» **WHAT THE TASK ASKS**
Only the lines holding the string "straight" are needed; copy each of them from the data.

» **PROVIDED ENTRIES**
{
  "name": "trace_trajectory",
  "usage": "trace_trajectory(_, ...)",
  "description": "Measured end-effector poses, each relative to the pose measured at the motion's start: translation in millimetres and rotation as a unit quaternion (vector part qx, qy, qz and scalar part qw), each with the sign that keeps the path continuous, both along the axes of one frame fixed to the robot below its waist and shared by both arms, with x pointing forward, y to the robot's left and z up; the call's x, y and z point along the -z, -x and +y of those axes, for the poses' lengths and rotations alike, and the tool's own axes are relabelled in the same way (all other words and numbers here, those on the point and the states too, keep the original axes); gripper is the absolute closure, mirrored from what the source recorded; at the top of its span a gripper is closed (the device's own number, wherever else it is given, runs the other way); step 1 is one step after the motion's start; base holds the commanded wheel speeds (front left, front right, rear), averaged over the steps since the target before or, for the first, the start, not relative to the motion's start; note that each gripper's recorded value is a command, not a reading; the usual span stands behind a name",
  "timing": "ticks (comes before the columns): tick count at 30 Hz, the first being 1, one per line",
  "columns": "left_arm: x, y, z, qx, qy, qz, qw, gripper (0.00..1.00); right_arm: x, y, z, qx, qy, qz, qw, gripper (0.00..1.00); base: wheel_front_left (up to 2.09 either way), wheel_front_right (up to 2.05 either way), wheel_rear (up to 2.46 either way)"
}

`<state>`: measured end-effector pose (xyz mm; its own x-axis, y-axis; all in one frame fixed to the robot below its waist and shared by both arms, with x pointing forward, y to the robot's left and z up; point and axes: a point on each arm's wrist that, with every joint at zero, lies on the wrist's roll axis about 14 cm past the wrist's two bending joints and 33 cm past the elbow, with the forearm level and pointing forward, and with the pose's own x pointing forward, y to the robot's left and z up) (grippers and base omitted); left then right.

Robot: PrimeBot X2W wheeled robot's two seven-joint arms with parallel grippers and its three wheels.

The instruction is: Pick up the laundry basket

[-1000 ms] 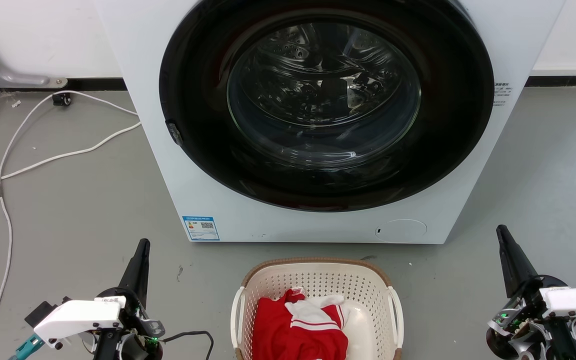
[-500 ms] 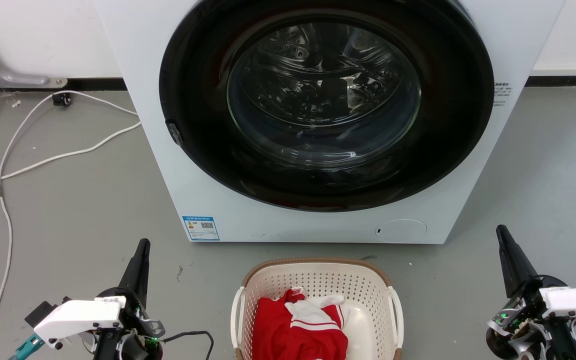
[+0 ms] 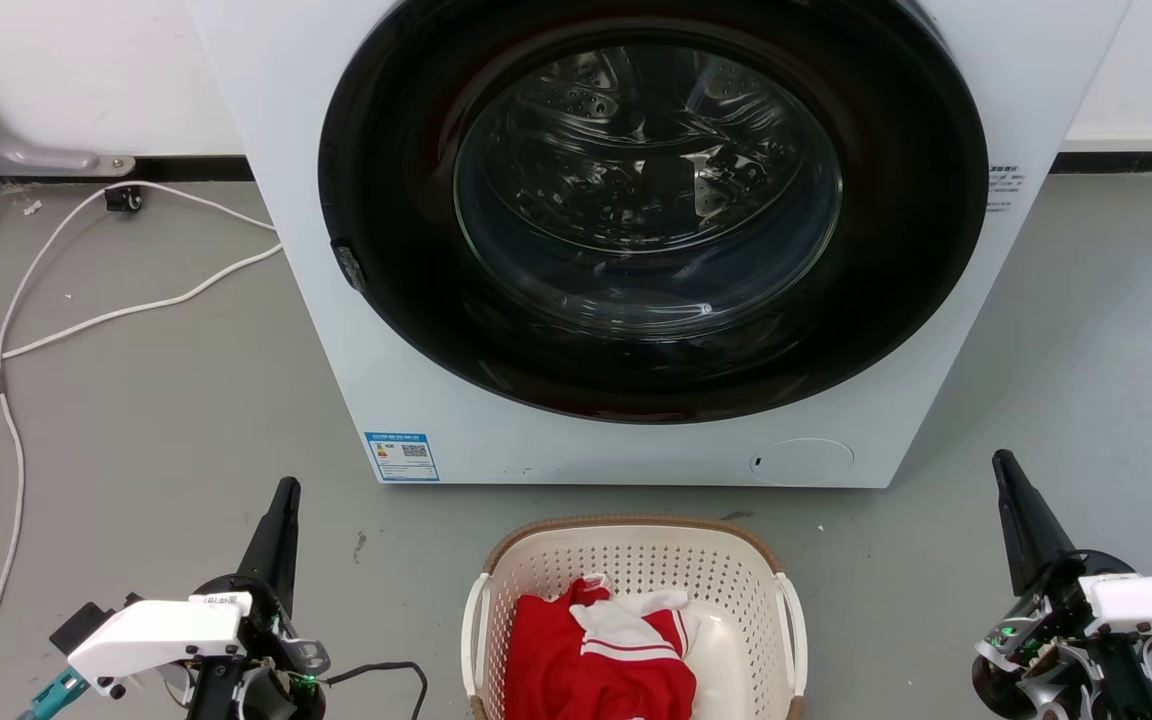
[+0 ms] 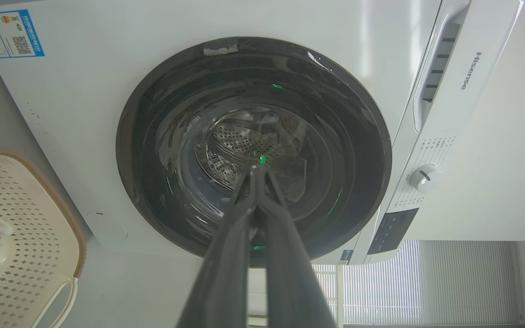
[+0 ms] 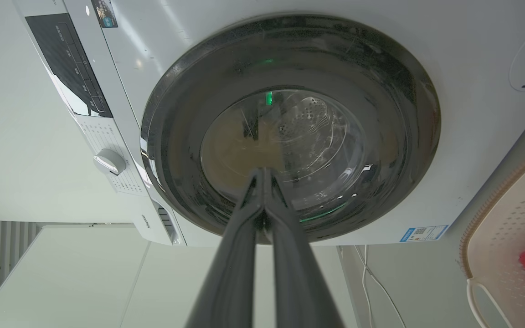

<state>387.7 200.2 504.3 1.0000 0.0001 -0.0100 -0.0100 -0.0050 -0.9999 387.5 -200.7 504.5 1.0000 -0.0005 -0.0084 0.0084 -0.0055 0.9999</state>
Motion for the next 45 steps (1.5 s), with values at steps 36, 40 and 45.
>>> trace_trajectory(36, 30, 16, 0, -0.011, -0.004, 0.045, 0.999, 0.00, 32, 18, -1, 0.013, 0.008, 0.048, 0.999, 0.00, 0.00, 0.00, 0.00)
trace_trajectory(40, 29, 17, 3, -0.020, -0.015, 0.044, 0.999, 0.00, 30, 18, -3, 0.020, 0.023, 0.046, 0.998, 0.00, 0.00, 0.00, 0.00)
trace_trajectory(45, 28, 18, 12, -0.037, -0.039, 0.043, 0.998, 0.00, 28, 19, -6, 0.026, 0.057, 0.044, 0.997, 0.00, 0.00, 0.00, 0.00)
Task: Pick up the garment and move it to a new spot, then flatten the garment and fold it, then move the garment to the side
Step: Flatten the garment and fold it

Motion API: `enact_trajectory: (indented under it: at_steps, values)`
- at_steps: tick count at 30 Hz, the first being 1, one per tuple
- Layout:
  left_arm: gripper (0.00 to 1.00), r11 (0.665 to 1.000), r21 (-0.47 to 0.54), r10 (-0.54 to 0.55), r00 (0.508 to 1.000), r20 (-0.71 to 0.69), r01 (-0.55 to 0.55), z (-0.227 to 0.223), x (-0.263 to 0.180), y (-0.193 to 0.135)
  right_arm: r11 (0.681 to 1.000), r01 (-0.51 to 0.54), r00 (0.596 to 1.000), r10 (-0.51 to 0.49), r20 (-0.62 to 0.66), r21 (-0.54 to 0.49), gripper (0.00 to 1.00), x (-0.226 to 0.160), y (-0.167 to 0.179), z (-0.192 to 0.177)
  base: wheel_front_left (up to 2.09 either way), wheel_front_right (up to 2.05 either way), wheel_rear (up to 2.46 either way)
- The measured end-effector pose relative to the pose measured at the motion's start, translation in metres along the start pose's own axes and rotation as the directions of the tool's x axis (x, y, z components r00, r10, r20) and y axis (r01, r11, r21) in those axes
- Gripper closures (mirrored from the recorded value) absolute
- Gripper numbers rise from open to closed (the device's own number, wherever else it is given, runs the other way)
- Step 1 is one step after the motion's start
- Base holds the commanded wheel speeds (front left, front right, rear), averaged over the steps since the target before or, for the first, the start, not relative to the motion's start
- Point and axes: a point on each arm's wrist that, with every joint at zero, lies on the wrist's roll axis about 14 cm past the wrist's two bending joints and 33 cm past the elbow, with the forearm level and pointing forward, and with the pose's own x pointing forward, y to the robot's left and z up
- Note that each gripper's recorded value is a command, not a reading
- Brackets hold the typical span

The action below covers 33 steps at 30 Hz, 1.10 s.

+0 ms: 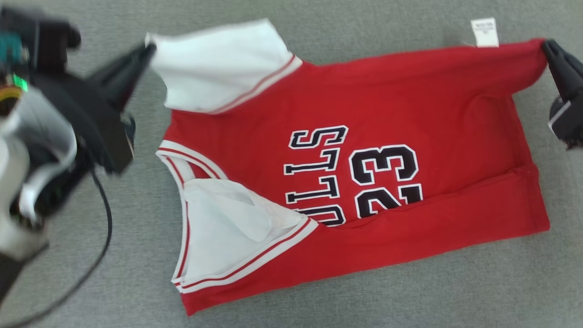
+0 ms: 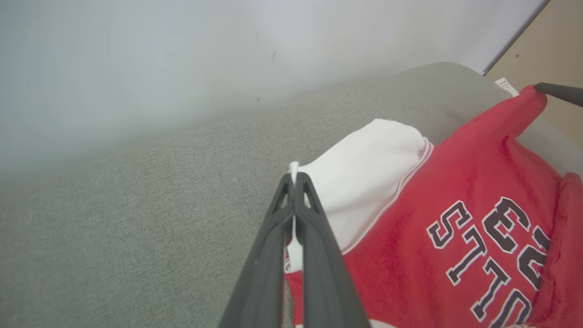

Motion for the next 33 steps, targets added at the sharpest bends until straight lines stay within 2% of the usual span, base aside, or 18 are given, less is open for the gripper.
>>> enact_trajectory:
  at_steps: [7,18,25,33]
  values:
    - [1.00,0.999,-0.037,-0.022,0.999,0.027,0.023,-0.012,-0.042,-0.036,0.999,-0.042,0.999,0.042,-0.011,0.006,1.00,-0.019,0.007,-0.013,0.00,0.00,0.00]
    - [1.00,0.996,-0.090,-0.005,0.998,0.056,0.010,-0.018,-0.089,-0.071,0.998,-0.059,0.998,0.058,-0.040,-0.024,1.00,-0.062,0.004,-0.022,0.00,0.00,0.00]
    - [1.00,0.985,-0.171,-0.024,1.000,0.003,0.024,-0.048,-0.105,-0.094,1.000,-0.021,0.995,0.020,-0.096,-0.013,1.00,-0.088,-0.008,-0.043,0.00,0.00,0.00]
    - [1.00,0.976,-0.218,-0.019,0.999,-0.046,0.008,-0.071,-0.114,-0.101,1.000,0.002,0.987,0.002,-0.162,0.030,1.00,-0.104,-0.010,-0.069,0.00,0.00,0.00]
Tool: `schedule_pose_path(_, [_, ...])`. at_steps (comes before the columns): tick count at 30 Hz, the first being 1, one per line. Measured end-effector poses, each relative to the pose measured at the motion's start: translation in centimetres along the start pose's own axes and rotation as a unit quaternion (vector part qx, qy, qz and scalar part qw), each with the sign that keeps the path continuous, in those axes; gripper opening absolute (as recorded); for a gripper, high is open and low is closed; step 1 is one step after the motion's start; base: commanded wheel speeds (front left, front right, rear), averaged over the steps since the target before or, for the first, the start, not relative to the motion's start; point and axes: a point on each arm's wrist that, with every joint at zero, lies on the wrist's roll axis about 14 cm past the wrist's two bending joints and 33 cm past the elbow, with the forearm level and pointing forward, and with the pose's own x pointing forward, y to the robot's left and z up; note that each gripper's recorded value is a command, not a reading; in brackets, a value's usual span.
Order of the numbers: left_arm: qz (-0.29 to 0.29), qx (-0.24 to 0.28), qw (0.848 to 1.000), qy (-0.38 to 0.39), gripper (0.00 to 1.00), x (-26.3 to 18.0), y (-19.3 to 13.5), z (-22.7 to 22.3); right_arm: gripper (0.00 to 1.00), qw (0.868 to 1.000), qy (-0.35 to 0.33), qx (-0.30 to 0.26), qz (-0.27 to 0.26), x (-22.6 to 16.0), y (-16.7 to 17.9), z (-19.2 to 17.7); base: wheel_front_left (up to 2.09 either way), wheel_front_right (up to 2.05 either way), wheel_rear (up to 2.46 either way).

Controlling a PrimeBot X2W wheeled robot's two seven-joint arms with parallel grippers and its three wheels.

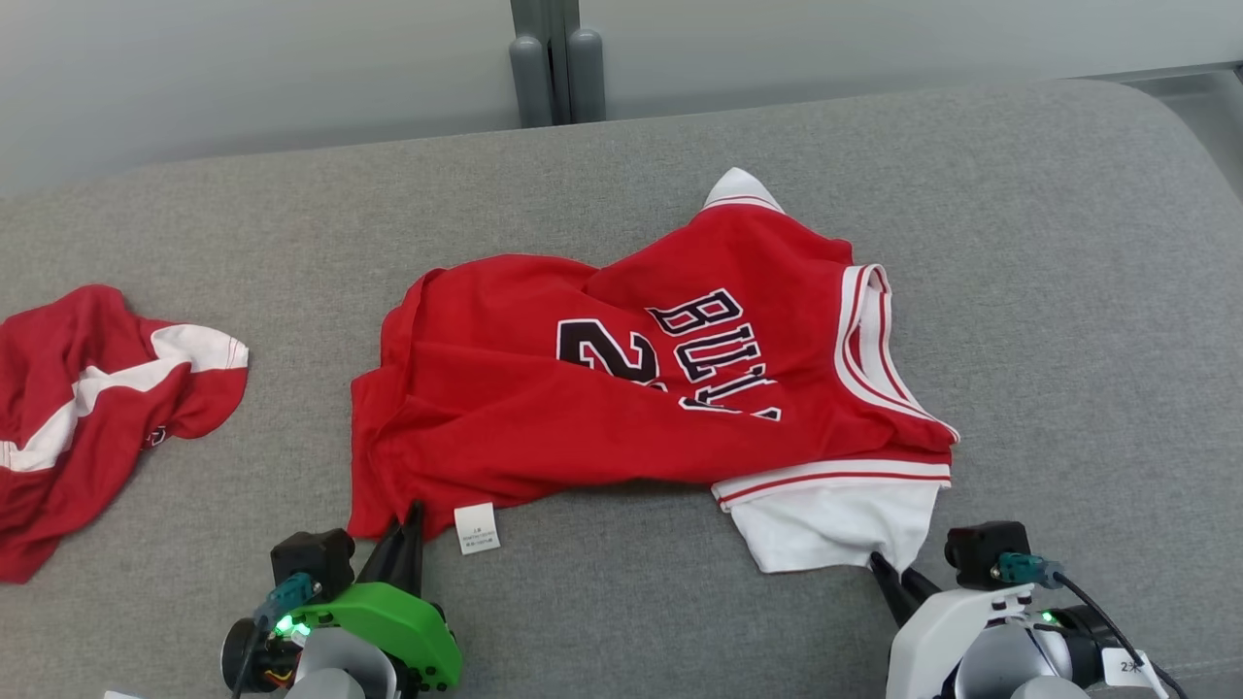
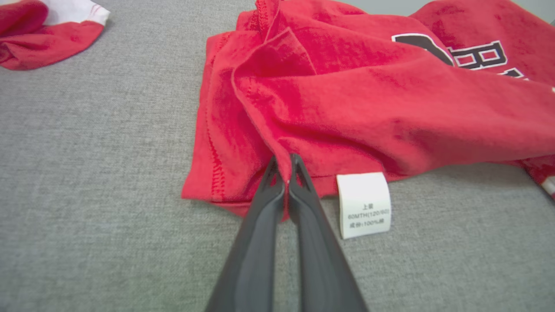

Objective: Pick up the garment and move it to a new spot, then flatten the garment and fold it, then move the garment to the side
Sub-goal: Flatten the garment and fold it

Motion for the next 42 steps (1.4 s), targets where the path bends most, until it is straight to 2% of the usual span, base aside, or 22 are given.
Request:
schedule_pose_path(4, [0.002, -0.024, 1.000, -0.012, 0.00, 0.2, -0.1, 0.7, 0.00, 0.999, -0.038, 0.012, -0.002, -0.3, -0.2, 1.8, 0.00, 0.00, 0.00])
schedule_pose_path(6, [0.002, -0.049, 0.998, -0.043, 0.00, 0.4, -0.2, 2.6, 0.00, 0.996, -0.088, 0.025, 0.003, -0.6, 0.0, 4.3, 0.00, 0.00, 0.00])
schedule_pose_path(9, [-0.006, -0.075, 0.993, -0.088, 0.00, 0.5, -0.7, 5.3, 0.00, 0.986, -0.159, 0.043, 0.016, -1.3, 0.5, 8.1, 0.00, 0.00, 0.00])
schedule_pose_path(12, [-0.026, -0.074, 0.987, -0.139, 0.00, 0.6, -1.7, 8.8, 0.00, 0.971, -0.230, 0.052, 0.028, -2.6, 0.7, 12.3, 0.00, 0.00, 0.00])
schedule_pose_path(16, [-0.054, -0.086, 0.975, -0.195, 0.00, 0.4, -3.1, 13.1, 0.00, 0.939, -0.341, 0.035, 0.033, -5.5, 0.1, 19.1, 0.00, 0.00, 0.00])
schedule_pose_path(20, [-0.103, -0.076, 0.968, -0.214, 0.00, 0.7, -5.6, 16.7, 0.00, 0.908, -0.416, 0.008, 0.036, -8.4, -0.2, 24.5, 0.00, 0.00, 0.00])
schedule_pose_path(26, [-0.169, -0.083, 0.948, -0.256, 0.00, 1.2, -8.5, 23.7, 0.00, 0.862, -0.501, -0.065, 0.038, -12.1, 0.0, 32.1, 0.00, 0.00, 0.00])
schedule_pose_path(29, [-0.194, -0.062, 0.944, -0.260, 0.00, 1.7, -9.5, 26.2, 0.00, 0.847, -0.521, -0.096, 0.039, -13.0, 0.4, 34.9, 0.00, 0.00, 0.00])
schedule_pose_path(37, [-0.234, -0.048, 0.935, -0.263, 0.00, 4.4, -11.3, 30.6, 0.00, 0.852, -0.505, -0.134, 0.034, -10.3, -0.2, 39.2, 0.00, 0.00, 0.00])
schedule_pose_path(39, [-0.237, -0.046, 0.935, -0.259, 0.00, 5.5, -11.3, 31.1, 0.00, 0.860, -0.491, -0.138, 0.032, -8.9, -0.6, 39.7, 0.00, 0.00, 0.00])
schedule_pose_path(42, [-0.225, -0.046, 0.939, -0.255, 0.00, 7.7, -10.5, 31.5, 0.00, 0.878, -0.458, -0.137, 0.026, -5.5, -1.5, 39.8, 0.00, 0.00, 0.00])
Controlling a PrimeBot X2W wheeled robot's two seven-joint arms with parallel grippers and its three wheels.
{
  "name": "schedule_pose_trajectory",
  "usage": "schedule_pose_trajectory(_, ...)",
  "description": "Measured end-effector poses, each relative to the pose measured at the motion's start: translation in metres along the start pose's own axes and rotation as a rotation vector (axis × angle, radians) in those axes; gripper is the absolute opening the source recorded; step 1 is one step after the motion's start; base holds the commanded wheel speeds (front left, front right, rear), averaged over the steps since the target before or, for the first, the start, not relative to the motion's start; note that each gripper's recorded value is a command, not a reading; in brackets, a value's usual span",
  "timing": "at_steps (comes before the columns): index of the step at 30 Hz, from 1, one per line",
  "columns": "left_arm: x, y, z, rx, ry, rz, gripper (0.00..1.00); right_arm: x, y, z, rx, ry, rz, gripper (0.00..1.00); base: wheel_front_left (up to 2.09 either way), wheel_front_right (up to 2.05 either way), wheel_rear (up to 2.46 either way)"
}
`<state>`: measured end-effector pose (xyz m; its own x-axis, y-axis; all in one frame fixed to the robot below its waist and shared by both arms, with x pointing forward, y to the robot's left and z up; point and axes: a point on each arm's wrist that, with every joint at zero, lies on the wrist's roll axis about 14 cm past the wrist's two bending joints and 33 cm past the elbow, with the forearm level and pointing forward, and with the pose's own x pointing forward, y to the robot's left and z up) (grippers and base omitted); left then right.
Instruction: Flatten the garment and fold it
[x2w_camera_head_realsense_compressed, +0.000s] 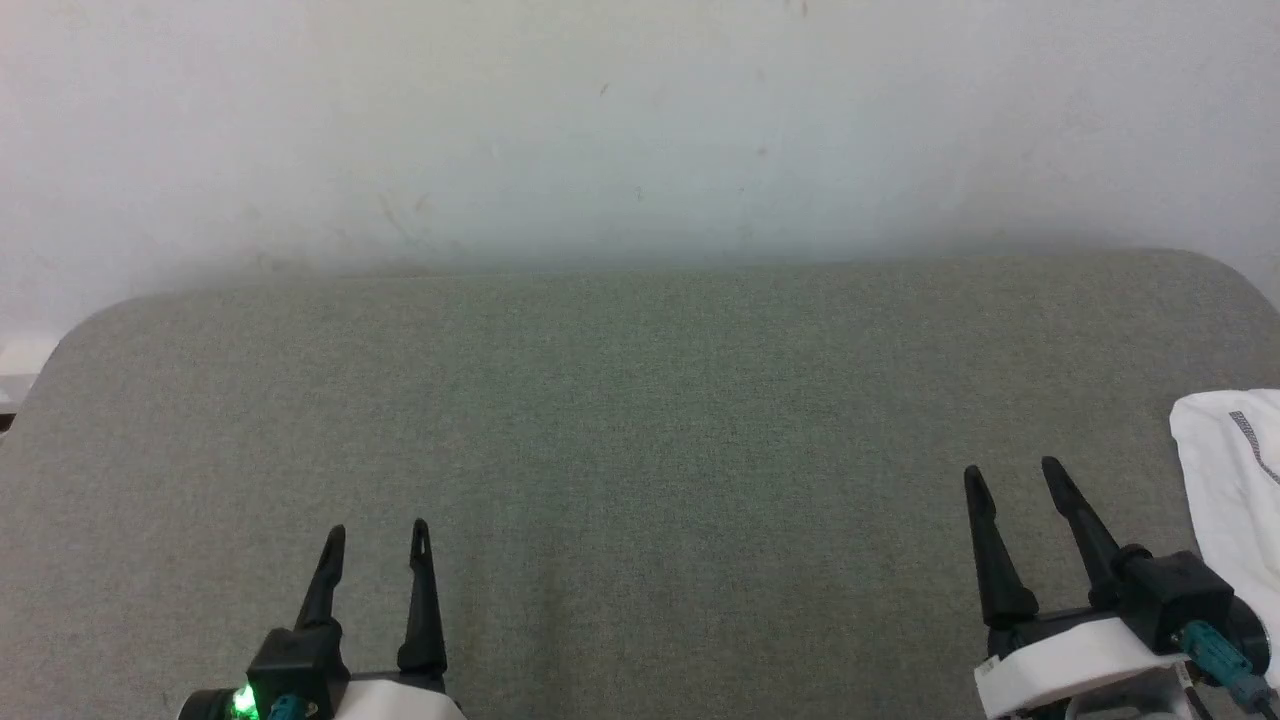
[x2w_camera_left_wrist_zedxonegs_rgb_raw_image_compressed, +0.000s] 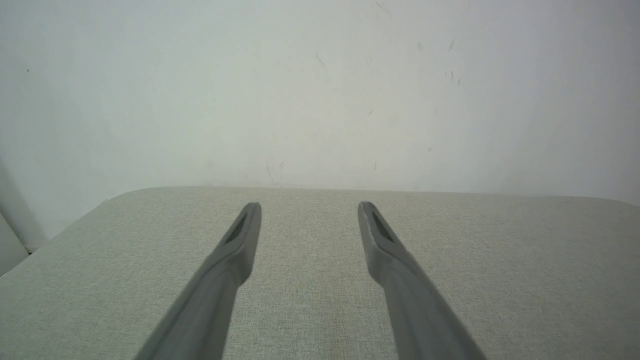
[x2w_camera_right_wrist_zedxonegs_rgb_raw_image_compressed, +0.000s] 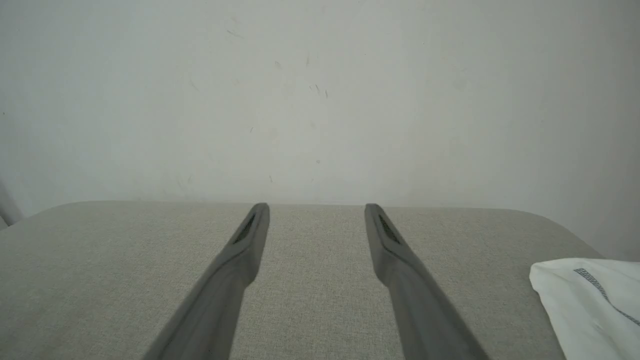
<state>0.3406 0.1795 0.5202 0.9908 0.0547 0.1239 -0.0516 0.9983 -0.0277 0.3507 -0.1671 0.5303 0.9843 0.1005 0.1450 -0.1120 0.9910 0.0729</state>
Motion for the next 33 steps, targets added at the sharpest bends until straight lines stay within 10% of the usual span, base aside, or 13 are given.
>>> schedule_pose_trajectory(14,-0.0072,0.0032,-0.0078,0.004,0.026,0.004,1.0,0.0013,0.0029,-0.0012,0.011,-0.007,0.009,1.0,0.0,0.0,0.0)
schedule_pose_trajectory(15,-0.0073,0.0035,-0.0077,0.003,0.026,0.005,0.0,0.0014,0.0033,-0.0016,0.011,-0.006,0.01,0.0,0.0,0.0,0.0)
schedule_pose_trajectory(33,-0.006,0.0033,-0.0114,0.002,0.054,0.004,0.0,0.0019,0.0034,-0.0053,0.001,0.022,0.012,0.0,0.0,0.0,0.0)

» **EXERCISE RESULT**
Motion for the next 33 steps, targets added at the sharpest bends until straight lines stay within 2% of the usual span, base aside, or 18 are given, less is open for the gripper.
Motion for the next 42 steps (1.4 s), targets where the path bends most, until it is straight to 2% of the usual span, base aside, or 22 are given.
Motion for the next 33 steps, targets added at the sharpest bends until straight lines stay within 10% of the usual span, base aside, or 13 are given.

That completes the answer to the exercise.